While the answer is clear as to why the displacement happens, it is still uncertain to what extent it will continue, as the number of students needed each year is different. According to LeFebvre and Reardon, the importance of filling every spot in barracks, as well as civilian dorms, is crucial to the financial health of the school.

“At the root of it, there are X amount of beds that are available, and our goal is to fill every single bed,” Reardon said.

“Because we’re a military school, we will take a more difficult hit on attrition,” LeFebvre said. He explained that, with the corps being “tough” and “challenging”, more rooks are likely to drop out because “they could decide that they don’t want to be here and that they made a mistake.”

While living in lounges that are in the Corps barracks will probably continue to happen, living in classrooms and lounges far from the barracks (in the civilian dorms) might not. “We work extremely hard on making sure that doesn’t happen,” Reardon said.

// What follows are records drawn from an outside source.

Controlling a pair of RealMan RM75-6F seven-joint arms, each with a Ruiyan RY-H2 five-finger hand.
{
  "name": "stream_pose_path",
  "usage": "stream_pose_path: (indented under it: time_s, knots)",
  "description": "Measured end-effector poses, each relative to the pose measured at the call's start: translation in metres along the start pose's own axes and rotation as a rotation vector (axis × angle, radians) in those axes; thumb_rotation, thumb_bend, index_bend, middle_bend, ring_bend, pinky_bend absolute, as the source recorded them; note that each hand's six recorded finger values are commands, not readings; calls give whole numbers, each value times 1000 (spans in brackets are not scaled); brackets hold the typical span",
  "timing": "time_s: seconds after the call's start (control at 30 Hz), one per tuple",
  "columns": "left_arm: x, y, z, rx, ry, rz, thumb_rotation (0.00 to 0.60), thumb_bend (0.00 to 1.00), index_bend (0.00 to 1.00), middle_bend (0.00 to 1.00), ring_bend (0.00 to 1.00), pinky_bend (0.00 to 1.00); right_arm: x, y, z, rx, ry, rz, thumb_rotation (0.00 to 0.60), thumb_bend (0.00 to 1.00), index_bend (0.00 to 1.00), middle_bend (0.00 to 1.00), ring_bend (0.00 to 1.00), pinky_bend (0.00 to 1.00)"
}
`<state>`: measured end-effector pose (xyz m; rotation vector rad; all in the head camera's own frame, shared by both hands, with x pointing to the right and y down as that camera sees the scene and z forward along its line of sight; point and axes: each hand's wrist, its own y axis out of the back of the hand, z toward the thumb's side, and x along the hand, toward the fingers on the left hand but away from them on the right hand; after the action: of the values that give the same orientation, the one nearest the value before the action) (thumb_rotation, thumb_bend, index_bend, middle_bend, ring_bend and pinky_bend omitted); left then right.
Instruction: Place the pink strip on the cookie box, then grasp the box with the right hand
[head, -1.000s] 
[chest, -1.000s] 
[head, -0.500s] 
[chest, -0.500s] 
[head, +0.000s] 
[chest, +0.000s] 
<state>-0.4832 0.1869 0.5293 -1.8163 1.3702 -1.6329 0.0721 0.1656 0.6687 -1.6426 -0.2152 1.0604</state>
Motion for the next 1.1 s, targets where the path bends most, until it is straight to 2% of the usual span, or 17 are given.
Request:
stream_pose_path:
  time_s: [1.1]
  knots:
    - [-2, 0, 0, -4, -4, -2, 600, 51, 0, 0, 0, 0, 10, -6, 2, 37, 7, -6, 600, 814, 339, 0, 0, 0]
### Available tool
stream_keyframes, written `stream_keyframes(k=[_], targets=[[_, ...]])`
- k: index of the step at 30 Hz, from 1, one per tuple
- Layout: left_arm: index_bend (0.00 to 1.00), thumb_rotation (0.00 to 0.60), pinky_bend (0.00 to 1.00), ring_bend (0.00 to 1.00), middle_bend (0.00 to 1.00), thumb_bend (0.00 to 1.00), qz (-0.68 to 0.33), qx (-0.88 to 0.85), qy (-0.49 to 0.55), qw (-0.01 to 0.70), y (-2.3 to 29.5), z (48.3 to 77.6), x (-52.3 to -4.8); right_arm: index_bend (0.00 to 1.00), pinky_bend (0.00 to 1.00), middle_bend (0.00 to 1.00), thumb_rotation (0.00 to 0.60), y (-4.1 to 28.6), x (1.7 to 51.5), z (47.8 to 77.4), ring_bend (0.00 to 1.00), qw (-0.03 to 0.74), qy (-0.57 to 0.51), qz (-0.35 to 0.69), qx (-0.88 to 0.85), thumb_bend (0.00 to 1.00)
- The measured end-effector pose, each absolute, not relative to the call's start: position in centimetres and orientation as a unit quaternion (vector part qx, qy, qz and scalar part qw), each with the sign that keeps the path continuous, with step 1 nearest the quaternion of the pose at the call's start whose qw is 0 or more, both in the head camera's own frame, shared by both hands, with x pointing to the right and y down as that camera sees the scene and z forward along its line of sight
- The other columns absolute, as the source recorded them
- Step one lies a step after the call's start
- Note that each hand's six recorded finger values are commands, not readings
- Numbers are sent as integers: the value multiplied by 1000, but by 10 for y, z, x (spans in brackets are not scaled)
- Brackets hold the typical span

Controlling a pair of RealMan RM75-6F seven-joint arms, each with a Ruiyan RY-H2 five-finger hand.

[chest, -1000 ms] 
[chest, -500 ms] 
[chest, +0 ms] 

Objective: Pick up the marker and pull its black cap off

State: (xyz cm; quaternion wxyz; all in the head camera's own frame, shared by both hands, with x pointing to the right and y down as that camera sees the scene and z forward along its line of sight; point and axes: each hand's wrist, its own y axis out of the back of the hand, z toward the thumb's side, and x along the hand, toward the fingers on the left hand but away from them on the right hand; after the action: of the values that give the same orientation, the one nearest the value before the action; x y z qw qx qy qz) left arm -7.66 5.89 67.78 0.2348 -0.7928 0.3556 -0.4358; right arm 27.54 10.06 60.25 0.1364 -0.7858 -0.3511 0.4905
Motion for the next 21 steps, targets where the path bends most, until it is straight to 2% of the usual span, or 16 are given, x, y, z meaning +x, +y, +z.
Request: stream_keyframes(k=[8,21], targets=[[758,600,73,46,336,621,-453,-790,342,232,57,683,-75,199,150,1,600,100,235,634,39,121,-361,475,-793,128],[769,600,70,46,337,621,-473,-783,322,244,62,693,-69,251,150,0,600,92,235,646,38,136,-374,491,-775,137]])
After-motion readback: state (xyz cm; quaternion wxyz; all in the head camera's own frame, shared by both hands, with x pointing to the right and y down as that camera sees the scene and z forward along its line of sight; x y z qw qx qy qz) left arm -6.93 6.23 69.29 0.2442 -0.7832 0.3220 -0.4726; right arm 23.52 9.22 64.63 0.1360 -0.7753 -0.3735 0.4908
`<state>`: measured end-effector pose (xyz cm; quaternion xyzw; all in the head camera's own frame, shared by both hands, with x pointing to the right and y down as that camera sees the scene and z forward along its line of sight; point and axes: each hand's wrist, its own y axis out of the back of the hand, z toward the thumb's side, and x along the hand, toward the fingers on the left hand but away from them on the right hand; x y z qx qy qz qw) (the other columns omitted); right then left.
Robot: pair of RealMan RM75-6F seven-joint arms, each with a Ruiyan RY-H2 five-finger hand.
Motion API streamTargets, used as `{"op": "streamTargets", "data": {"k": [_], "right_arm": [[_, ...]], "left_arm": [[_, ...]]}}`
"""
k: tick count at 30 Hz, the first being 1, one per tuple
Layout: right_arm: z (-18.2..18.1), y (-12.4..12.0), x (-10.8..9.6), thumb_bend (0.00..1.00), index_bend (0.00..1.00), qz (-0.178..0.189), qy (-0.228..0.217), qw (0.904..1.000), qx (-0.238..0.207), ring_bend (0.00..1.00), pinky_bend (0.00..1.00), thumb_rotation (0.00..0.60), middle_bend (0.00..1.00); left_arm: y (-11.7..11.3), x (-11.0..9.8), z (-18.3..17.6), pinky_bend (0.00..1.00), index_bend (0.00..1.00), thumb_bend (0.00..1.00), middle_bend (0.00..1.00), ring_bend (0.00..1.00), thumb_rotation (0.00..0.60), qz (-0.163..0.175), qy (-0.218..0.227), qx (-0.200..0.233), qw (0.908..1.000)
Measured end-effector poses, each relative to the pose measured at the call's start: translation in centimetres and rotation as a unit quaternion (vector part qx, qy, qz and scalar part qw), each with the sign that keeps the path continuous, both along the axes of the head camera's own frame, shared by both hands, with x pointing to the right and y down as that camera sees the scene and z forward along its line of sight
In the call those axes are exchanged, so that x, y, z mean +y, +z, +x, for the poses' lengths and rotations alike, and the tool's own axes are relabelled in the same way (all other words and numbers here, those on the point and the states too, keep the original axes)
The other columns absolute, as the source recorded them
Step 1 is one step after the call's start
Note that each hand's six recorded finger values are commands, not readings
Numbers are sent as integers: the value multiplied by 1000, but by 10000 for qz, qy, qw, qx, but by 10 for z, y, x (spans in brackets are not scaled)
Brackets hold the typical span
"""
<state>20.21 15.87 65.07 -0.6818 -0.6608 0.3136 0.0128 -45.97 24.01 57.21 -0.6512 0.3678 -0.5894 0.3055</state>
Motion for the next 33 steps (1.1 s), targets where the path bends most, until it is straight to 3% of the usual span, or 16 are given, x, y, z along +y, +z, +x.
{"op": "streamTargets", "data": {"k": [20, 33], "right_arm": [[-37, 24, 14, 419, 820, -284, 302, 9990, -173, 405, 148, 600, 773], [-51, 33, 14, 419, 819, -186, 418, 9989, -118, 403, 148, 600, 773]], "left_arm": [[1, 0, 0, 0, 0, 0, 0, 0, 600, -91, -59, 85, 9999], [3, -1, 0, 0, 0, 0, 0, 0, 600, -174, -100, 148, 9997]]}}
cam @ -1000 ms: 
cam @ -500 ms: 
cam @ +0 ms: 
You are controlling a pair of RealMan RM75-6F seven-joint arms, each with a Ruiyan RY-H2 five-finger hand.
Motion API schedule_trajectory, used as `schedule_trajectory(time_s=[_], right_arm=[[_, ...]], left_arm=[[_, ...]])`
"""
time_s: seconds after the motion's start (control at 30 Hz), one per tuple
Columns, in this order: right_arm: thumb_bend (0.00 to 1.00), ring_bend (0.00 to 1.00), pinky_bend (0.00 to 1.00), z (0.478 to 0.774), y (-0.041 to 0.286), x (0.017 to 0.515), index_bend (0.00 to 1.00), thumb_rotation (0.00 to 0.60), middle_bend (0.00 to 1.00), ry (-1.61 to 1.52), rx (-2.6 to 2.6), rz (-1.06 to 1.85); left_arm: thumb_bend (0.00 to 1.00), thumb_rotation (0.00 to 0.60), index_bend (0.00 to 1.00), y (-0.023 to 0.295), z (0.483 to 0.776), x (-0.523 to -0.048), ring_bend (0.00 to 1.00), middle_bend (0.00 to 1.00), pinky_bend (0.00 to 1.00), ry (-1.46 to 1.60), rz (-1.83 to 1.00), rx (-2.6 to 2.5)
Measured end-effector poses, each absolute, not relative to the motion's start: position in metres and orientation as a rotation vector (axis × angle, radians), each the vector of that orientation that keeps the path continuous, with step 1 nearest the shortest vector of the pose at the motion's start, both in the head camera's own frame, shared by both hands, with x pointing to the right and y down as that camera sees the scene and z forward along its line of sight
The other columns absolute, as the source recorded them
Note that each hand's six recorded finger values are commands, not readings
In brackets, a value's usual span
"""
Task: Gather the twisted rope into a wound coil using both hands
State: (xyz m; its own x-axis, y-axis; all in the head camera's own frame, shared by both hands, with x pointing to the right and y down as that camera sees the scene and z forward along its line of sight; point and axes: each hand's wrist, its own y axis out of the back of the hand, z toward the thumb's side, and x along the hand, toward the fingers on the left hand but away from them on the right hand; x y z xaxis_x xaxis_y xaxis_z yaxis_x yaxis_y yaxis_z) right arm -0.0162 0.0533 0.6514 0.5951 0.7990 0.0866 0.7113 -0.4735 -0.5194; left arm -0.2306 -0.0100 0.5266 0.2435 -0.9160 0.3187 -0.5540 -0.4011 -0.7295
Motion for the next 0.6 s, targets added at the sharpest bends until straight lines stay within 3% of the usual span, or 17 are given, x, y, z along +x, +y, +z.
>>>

In previous years, there were instances where unexpectedly high enrollment rates meant there were not enough beds for the civilian students as well. Because of that, some had to live off campus in houses owned by Norwich, as well as the Flint apartments.

Along with times there were not enough dorm beds for students. Reardon pointed out that there were times where Norwich did not have enough students enrolled. While this did not result in Norwich being shut down, it was not an ideal situation to be in as the budget became smaller. Part of the importance of accepting so many students is to avoid such unexpected shortfalls in enrollment.

With students like Horneman being unhappy about their housing situation, many complaints are directed towards housing and admissions.

Reardon, who is going on his tenth year working at Norwich, explained that, although he “would not want to be the person in housing getting all the phone calls,” he still has his share to manage. “There is always somebody who has a question about why they were placed somewhere, which is understandable,” Reardon said.

While it is necessary for Norwich University to grow financially, that is not the sole reason as to why a certain target number of students need to be attend. “It’s not just about the money. It’s about staying afloat,” said LeFebvre, who is a Norwich graduate and wants to see Norwich “go on forever.”

While living in non-traditional places such as lounges and classrooms is not ideal, it seems to be happening more and more each year. There is a positive side, however. The fact more students are wanting to attend Norwich is a good sign for the health of the university and its continuation as the oldest private military college.

“When you think about it, the fact that there’s such a demand for Norwich speaks for the character of the education that students are receiving right now,” Reardon said. The corps students prove there really is a demand by living in classrooms and lounges with half a dozen people. Nothing will stop them because Norwich is a home to many, whether it be in a classroom or a dorm room.